Belém escolheu a polarização política para o segundo turno, ainda que essa eleição tenha sido marcada pela mansidão, se comparada com outras, muito por conta da pandemia que segue em curso. Recentemente acompanhamos o mesmo Fla x Flu nas eleições americanas que, mesmo após o término da votação, ainda testá rendendo muita confusão. Será que teremos o mesmo por aqui?

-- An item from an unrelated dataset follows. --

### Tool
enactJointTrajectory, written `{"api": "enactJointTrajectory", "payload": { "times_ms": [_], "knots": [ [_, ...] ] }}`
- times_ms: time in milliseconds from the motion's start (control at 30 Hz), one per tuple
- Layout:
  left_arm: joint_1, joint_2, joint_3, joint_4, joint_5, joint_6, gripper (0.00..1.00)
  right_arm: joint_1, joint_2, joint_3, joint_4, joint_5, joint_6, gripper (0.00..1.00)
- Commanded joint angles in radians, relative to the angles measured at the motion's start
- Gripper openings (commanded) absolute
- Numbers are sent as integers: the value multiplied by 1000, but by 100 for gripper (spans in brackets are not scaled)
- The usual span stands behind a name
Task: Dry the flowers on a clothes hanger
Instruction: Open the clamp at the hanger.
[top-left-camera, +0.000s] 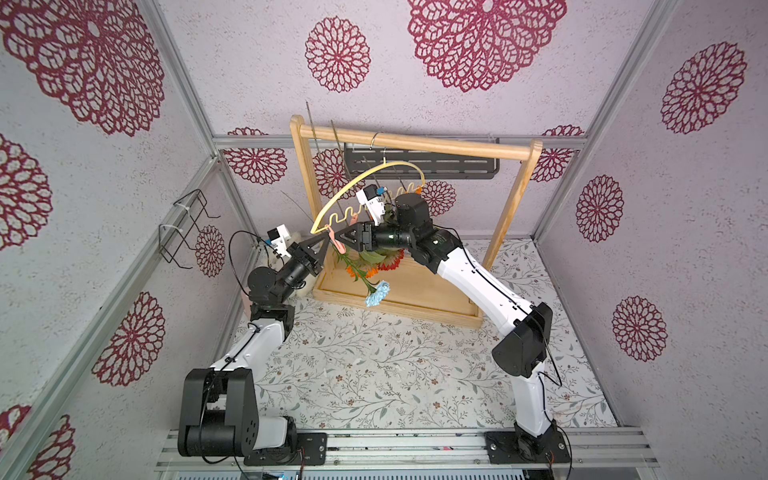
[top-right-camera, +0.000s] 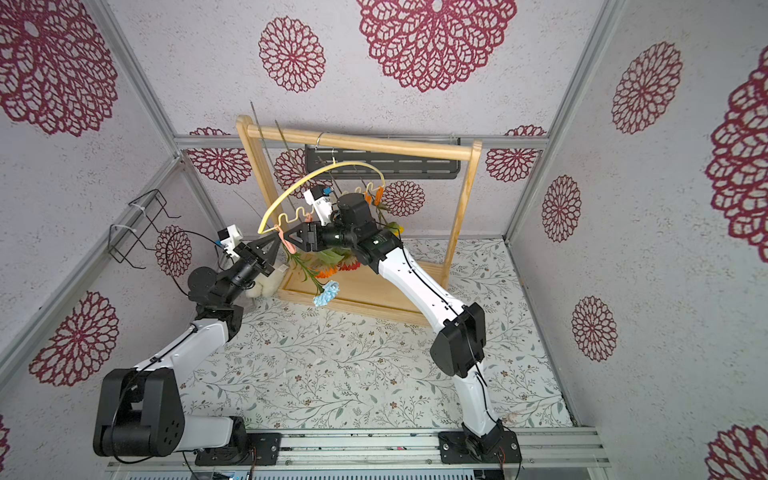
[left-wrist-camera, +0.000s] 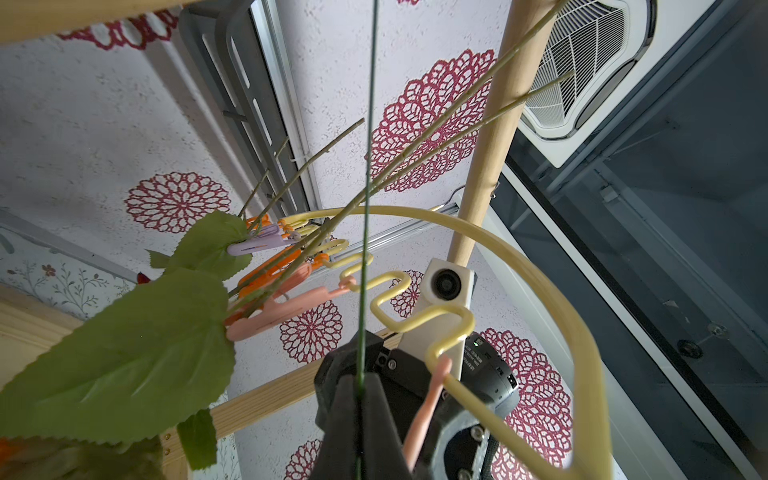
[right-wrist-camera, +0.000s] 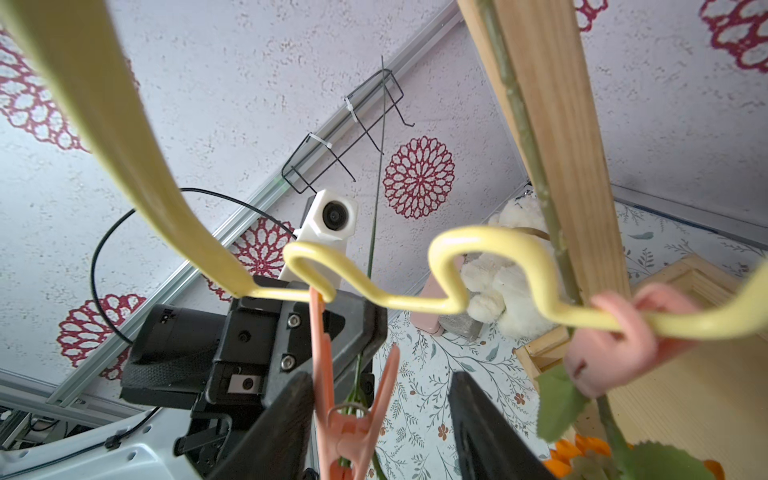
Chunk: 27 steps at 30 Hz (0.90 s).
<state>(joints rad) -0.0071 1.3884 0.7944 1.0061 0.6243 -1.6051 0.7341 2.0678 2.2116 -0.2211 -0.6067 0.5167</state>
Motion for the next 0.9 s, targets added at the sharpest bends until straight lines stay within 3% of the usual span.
{"api": "enactJointTrajectory", "payload": {
  "times_ms": [0, 367, 867],
  "knots": [
    [8, 4, 28, 15, 14, 9, 0, 7, -46, 8, 41, -10, 3, 57],
    [9, 5, 27, 22, 12, 5, 0, 21, -26, 48, 29, -33, -8, 59],
    [11, 6, 31, 22, 16, 1, 0, 33, 17, 113, 21, 3, 13, 51]
  ]
}}
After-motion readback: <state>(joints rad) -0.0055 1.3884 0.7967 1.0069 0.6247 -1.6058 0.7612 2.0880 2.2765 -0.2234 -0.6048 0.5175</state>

Os escolhidos, Edmilson Rodrigues e Eguchi, são de partidos considerados pequenos e desbancaram os candidatos da máquina pública municipal e estadual, o que por si só já é um grandioso feito. Vale ressaltar que o candidato do PSOL se mantém popular mesmo passado 16 anos do fim do seu mandato, enquanto que o candidato do Patriotas, mesmo sendo desconhecido da maioria da população, contrariou a maioria das pesquisas e deu um grande salto nos dias finais de campanha. Nas ruas e nas redes sociais a disputa será acirrada e promete entrar para história do pleito.
A disputa será acirrada não só no campo dos jingles, propostas e militâncias, mas também nas fakes news. Edmilson vai incentivar a construção de banheiros unissex? Eguchi vai acabar com o Círio? Edmilson roubou livros? Eguchi já teve as contas desaprovadas? E por aí vai o porradal das redes.
O departamento de memes já tratou de eleger Edmilson como o Pinguim (inimigo do Batman), já o Eguch virou o Tamaguchi (brinquedo muito popular na década de 90). O Psolista também é encarnado por, na eleição passado, ter dito em vídeo que só tinha 1 fusca. O Patriota é zoado porque aparentemente desconhece e pronuncia errado o nome FMAE durante uma resposta ao Cássio Andrade em um vídeo do debate no primeiro turno.
Talvez não vamos chegar ao nível de amizades desfeitas, como em 2018, ou de acusar as urnas de fraude, como ainda está acontecendo nos EUA. Mas teremos choques de narrativas, edição de vídeos, fake news, bandeirada, disputa por apoios e jingles ruins mas que vão virar chicletes. Pra piorar, um candidato é 50 e o outro 51. Vai dar problema.
Diferentemente dos Estados Unidos, o candidato mais à esquerda vai ter que conquistar mais votos nos bairros do centro, ou seja, em Nazaré, Umarizal e Fátima. O candidato mais à direita, vai ter que atrair mais eleitores nas áreas mais periféricas. Está tudo em aberto. Esse segundo turno promete grandes emoções.
Espero que não tantas como nos EUA, que pelo menos tenha um eleito ainda na noite do dia 29.